Israeli police were on high alert yesterday after settlers vowed revenge for the forced evacuation of dozens of radical Jews from a disputed house in the southern West Bank city of Hebron.
Jewish settlers in the divided city plastered pamphlets on walls, calling for a “week of revenge” against Thursday’s eviction by Israeli security forces, which was carried out violently and left at least 25 police and settlers injured, Israeli media reported.
Hebron’s settlers, meanwhile, vowed to continue their method of “wearing out” the Israeli authorities and security forces by returning again and again to a number of buildings in the city from which they have been evacuated in the past.
They briefly reoccupied another abandoned building and market in the city center late on Thursday, until they were forced out by police.

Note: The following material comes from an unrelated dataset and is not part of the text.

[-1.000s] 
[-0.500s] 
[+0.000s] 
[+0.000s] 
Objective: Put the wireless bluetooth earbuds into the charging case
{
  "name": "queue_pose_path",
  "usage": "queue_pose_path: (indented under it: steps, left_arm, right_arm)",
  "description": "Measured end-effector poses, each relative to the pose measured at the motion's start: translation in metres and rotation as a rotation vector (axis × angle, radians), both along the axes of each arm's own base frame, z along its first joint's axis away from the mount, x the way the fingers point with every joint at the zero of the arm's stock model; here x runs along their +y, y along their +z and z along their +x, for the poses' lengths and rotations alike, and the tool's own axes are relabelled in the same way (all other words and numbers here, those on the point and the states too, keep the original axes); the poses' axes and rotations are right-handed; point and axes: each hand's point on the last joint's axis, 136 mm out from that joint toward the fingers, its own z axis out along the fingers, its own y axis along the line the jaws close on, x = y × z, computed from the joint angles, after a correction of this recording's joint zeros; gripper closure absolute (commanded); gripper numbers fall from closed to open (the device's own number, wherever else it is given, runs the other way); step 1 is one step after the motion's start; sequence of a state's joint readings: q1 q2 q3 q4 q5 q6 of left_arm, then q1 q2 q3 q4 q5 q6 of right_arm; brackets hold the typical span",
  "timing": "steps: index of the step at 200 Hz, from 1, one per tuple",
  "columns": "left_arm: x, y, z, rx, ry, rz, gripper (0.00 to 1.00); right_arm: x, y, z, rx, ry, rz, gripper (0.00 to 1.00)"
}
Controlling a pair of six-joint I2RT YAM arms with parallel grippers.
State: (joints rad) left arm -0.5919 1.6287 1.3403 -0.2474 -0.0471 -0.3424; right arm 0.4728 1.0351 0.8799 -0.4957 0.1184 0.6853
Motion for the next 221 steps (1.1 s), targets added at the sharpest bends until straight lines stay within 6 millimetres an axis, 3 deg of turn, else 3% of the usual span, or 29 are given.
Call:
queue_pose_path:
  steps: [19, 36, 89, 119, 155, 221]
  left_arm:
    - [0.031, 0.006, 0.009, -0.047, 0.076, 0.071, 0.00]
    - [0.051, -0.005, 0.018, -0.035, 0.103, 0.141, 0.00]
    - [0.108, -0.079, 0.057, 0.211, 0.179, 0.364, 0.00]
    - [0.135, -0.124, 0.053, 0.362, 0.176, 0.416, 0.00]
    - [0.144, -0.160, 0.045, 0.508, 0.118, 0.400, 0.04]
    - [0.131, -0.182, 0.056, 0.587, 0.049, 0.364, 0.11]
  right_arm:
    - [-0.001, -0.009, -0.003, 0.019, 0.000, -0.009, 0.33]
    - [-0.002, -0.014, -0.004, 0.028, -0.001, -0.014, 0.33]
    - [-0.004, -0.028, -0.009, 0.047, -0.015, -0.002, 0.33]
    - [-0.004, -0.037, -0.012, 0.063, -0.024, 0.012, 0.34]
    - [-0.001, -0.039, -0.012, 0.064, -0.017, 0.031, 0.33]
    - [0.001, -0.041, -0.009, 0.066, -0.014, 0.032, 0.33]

Radical Israeli youths also went on a rampage in the evening throughout the city, vandalizing Palestinian property by throwing stones and lighting fires. The fires damaged cars and at least one house in which a local family was taking cover.
As other rioters fired into the air, one settler opened fire into a Palestinian house, injuring three Palestinians, including an elderly father and his adult son who were reported to be in serious condition, witnesses said.
A settler leader told Israel Radio yesterday morning that the American Jew who had purchased the evacuated “House of Contention” had telephoned him and pledged to buy more buildings in Hebron to cement the Jewish presence in the “city of our forefathers.”
The Biblical city is divided into an Israeli and a Palestinian-controlled part under a 1998 agreement. Between 600 and 800 Jews, heavily protected by Israeli soldiers, live among roughly 200,000 Palestinians in what is the largest West Bank city, sparking deep tensions.
The tensions have boiled over during the past two weeks, after Israel’s supreme court ordered the Israeli government to evict the Jewish tenants from the “House of Contention” until a lower court rules on who is its rightful owner.
Large numbers of hardline Israelis had since flocked to the city to prevent the eviction, which Israeli Defense Minister Ehud Barak ordered to take place on Thursday after last-ditch talks with settlers’ leaders failed to produce a voluntary evacuation.